*Your assignment:*
Pictures stay out; print the rest of the listing below exactly as it stands.

*Data extract:*
==*==

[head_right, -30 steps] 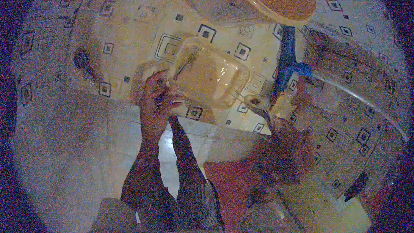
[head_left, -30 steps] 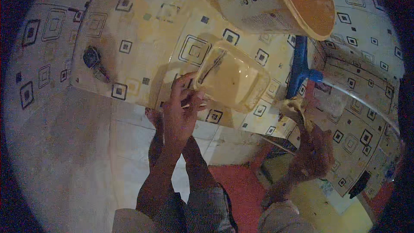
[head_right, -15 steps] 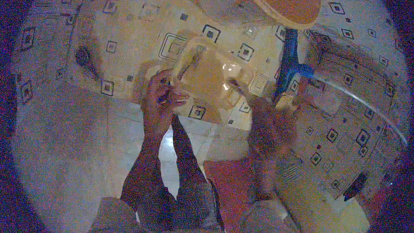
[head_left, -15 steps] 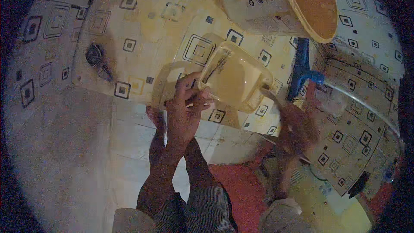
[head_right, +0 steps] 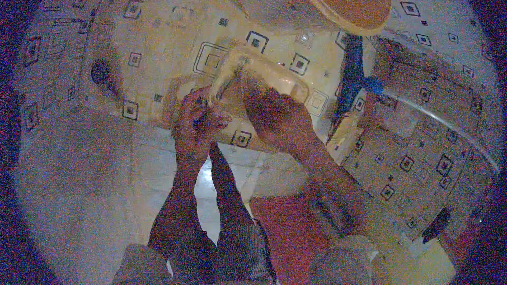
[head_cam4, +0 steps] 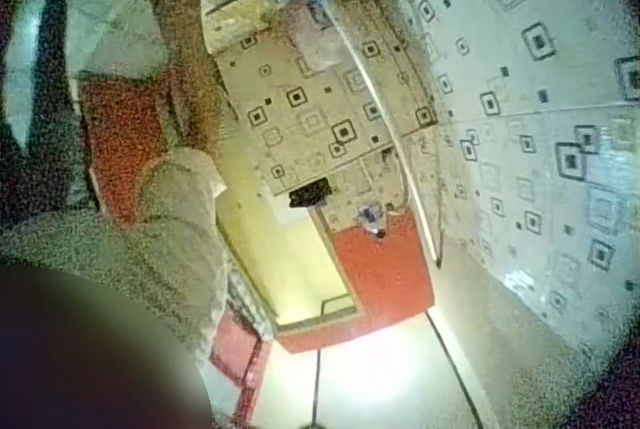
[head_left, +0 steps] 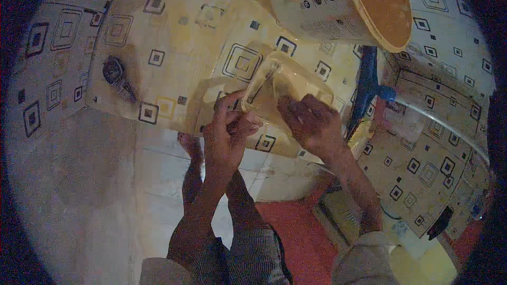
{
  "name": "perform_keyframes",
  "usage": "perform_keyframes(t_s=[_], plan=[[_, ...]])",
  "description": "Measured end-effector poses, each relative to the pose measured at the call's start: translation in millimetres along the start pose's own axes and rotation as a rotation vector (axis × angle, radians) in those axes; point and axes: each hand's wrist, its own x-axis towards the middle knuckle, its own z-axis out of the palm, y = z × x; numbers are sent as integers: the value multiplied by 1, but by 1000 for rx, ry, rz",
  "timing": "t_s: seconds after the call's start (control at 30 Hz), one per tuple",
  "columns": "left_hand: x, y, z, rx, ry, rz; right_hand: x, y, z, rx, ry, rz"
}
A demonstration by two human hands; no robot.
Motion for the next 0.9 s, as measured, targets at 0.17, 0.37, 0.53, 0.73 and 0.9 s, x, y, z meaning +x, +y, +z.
perform_keyframes(t_s=[0.17,0.37,0.53,0.73,0.9], plan=[[1,2,-7,86,-5,23,-25,-6,-12,65,-24,-100],[3,-5,-3,126,-17,9,-46,21,-22,20,-152,21],[2,7,-3,120,-20,-38,-28,24,-3,28,110,50],[3,0,1,61,-20,-15,-14,-4,4,116,62,102],[1,7,2,86,19,-40,-43,-3,-7,257,-77,129]])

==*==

*Final answer:*
[head_right, -30 steps] 
[head_left, -30 steps] 
[head_right, -15 steps] 
[head_left, -15 steps] 
[head_right, +0 steps] 
[head_cam4, +0 steps] 
[head_left, +0 steps] 
{
  "name": "perform_keyframes",
  "usage": "perform_keyframes(t_s=[_], plan=[[_, ...]])",
  "description": "Measured end-effector poses, each relative to the pose measured at the call's start: translation in millimetres along the start pose's own axes and rotation as a rotation vector (axis × angle, radians) in those axes; point and axes: each hand's wrist, its own x-axis towards the middle knuckle, its own z-axis out of the palm, y = z × x; numbers are sent as integers: the value multiplied by 1, but by 1000 for rx, ry, rz",
  "timing": "t_s: seconds after the call's start (control at 30 Hz), one per tuple",
  "columns": "left_hand: x, y, z, rx, ry, rz; right_hand: x, y, z, rx, ry, rz"
}
A demonstration by two human hands; no robot.
Motion for the next 0.9 s, as measured, targets at 0.17, 0.37, 0.53, 0.73 and 0.9 s, x, y, z meaning +x, +y, +z.
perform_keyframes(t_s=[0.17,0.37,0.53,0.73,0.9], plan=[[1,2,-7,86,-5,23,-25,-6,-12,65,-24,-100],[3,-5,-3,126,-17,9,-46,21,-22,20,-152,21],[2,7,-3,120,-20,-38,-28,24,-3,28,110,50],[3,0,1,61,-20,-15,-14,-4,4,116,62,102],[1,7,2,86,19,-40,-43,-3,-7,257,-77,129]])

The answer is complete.